Work to be completed =>
Wherever the word "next" turns up in a line of the entries, copy that line.

------ Data for review ------

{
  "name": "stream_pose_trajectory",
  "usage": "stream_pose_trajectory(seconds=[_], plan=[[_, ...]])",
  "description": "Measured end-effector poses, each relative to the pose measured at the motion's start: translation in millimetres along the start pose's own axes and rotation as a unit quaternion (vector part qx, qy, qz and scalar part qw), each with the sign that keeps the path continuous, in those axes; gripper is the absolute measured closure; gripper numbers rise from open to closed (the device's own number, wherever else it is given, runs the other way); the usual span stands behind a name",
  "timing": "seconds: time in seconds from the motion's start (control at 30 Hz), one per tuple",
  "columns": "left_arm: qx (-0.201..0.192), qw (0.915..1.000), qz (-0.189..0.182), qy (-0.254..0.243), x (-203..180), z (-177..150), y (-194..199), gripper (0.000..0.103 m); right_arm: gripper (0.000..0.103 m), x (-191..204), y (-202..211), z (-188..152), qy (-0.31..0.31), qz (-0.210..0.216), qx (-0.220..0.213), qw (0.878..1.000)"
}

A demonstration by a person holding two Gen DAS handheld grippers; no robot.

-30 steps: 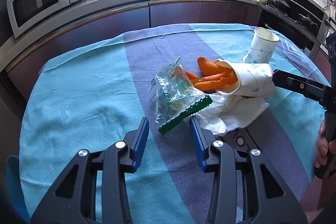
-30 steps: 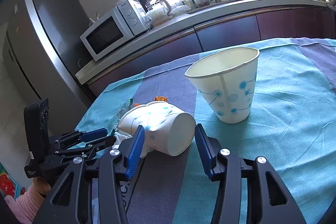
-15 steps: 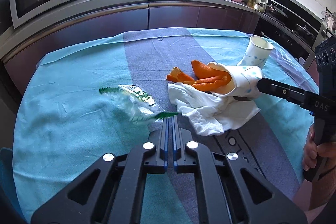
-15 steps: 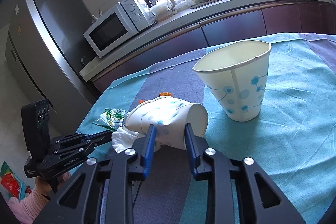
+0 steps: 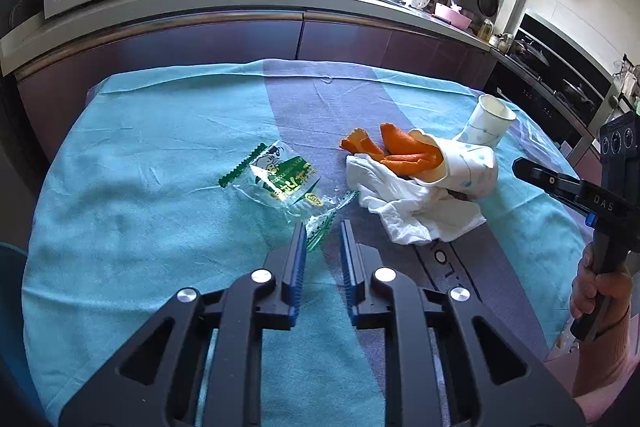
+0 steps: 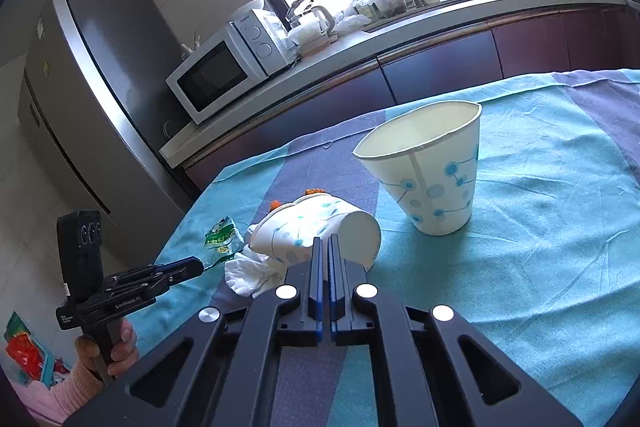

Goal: Collect trash
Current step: 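Grasp the green-printed snack bag with the left gripper while the right grasps a tissue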

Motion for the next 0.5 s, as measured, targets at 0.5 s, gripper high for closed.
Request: stream_pose_trajectory(seconds=[0.5], plan=[[0.013,0.9995,0.003,0.029,10.1,9.5,-13.1,0.056,0.055,33.4,-45.7,-37.5,0.025,0.006,0.076,0.997]])
Point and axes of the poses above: each gripper's, at about its wrist camera, not at the fingertips, and y roughly against the way its jaws point, x to its left, z to its top, the point moved 9 cm from there along -y, roughly the way its jaws point, and after that the axes turned 2 degrees about x, right-handed, at the moved point
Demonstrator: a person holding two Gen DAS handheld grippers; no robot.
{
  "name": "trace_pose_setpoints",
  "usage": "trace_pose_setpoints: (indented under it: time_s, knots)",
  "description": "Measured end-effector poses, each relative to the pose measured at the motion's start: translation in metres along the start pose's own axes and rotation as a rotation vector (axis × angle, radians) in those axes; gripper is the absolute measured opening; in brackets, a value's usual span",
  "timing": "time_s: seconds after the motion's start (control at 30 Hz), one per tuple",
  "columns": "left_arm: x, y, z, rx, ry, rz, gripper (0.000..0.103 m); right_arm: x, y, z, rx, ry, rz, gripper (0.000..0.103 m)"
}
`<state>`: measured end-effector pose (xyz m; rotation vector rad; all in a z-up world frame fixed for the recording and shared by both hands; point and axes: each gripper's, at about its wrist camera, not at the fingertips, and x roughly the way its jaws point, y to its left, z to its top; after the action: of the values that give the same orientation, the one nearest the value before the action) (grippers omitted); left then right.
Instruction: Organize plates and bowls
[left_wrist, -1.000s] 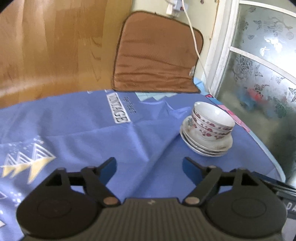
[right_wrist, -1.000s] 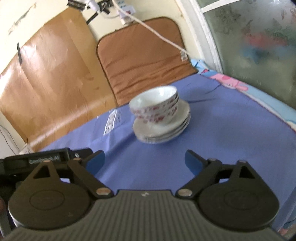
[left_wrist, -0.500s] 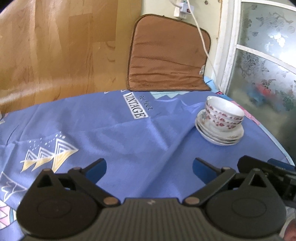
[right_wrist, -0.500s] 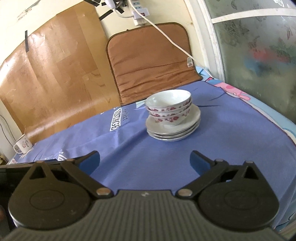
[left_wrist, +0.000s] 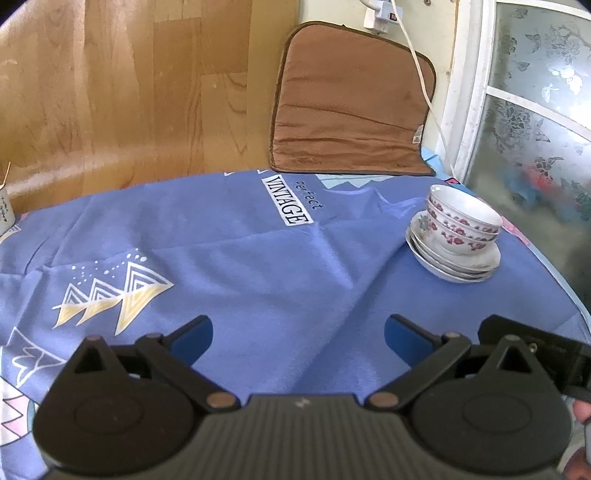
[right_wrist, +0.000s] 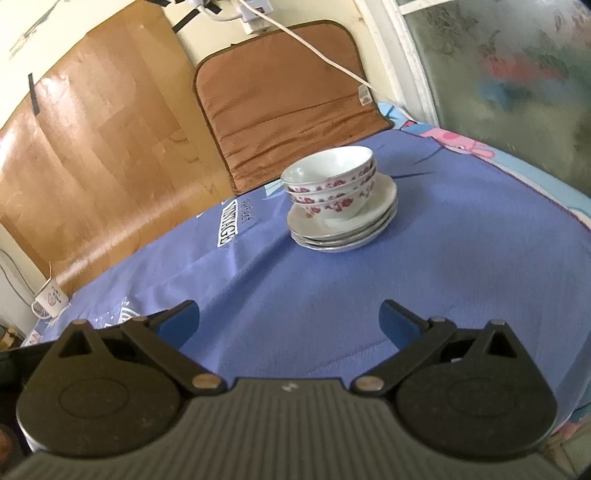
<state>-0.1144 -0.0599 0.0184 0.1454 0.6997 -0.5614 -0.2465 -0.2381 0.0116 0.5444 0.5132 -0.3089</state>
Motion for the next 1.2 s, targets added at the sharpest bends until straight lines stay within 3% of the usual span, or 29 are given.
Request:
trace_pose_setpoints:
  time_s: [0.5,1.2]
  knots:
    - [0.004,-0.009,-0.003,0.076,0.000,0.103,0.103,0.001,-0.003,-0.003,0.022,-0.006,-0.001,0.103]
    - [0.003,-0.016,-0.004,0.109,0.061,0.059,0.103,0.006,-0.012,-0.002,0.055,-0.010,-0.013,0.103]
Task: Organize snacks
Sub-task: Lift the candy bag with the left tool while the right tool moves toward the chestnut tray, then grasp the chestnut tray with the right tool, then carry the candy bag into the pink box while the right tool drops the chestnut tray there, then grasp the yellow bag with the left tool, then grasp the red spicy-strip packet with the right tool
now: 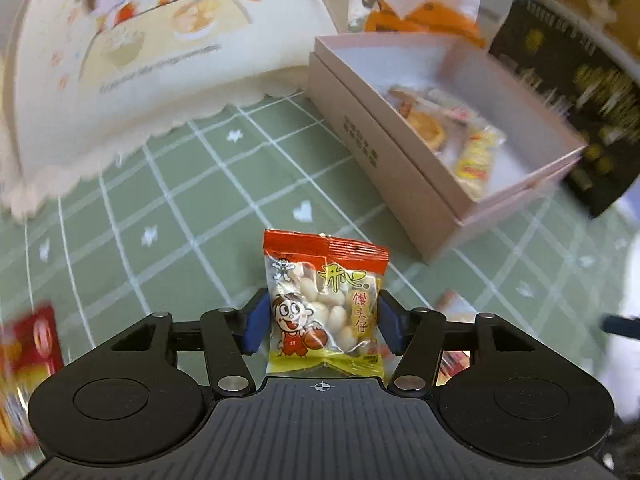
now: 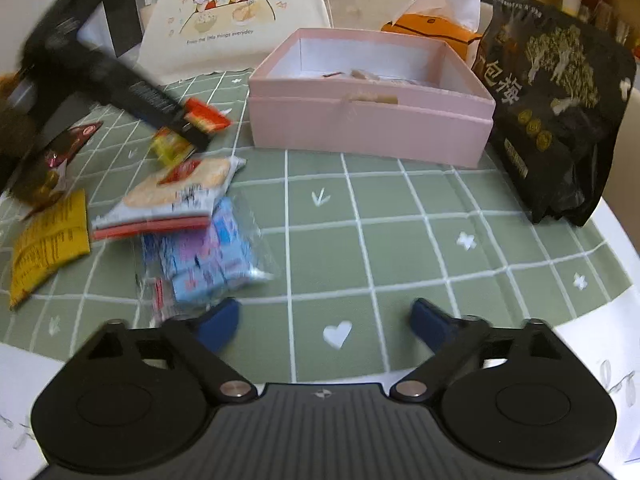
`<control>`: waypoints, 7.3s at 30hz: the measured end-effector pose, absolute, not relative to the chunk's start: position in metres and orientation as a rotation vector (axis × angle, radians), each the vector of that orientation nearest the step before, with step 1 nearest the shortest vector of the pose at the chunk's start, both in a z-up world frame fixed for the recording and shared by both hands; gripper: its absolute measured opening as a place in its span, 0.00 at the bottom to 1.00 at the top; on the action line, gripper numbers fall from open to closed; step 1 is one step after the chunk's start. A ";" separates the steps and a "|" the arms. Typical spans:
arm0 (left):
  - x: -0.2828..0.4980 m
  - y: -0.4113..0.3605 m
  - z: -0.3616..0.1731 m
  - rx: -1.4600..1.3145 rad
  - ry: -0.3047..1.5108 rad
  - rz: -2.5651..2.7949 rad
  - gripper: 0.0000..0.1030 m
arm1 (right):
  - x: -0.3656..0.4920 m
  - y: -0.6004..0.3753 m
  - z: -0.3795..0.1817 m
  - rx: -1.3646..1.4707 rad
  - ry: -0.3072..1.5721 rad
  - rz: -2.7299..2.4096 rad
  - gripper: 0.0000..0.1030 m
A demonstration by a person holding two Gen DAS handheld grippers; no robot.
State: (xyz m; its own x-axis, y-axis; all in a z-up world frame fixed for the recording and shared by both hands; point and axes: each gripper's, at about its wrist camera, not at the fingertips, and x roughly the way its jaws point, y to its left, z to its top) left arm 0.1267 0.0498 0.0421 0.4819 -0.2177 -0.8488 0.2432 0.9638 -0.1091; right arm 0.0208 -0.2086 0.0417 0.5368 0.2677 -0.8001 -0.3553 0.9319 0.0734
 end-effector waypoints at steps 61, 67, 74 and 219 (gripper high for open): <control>0.119 -0.028 0.204 -0.275 0.718 -0.360 0.58 | -0.003 -0.283 0.165 -0.071 0.569 0.315 0.51; 0.198 -0.063 0.112 -0.238 0.914 -0.340 0.58 | 0.000 -0.285 0.150 0.015 0.613 0.285 0.51; 0.185 -0.048 0.087 -0.344 0.869 -0.329 0.57 | 0.017 -0.294 0.132 0.039 0.704 0.246 0.51; -0.057 0.190 0.057 -0.559 1.003 -0.015 0.57 | -0.002 -0.026 0.063 -0.293 1.038 1.007 0.47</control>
State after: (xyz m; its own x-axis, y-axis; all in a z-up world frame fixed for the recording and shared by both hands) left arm -0.0573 0.1900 0.0573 0.5495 -0.2624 -0.7932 -0.2391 0.8603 -0.4502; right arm -0.0025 -0.0259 0.0634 0.1308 0.5530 -0.8228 -0.8060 0.5426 0.2366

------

Result for this task =>
Motion for the next 0.5 s, as measured, targets at 0.5 s, gripper high for closed.
Motion for the next 1.2 s, targets added at the sharpest bends until straight lines stay within 3% of the usual span, or 29 are given.

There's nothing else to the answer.